__Requirement__: From the first line of the data down to the line bearing "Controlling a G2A", output every line exactly and include no pictures.

··· Data shown

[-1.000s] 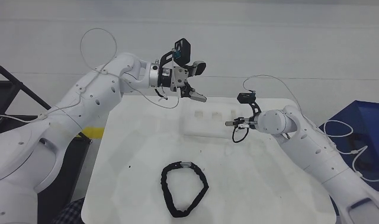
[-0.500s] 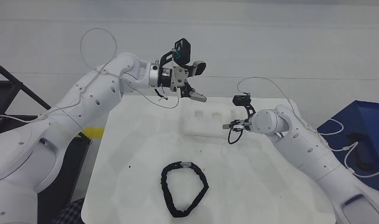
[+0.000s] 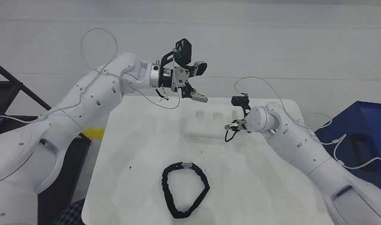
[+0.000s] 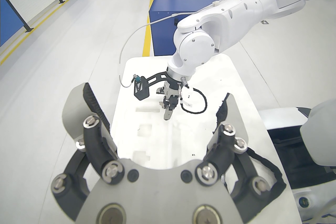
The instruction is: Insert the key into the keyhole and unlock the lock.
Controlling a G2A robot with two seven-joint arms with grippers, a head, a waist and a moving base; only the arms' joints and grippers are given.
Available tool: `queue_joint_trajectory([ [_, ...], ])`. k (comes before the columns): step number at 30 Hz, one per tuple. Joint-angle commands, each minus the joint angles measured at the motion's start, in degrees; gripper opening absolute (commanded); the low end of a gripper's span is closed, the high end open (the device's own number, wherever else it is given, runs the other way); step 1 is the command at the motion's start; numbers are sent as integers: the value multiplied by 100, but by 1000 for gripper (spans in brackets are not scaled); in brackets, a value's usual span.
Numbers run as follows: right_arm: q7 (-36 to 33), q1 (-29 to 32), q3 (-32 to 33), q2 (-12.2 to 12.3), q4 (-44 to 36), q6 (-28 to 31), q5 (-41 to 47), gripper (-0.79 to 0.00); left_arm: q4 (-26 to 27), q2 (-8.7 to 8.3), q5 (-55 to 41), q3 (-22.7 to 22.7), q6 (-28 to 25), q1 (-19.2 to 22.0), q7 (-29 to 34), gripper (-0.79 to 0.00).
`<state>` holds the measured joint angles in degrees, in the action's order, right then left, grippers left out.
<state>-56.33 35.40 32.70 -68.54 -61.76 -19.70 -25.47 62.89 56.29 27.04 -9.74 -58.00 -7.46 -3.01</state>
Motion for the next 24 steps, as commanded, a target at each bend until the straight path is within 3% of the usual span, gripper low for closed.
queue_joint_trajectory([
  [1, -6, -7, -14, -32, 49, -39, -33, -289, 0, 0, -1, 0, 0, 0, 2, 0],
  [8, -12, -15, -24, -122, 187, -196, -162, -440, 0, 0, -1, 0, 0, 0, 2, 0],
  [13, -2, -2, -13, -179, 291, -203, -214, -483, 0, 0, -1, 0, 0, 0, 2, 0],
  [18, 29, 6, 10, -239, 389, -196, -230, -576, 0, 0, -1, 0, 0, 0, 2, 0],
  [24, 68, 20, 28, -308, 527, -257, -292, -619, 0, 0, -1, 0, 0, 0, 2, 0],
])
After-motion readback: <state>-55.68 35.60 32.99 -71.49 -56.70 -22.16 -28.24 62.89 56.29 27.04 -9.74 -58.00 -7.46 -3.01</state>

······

__Result for this task__:
[-1.000s] 
[-0.500s] 
[+0.000s] 
[+0.000s] 
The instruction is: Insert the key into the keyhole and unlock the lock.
Controlling a G2A robot with two seven-joint arms with grippers, a head, a waist and a moving base; only the arms' joints and grippers are given.

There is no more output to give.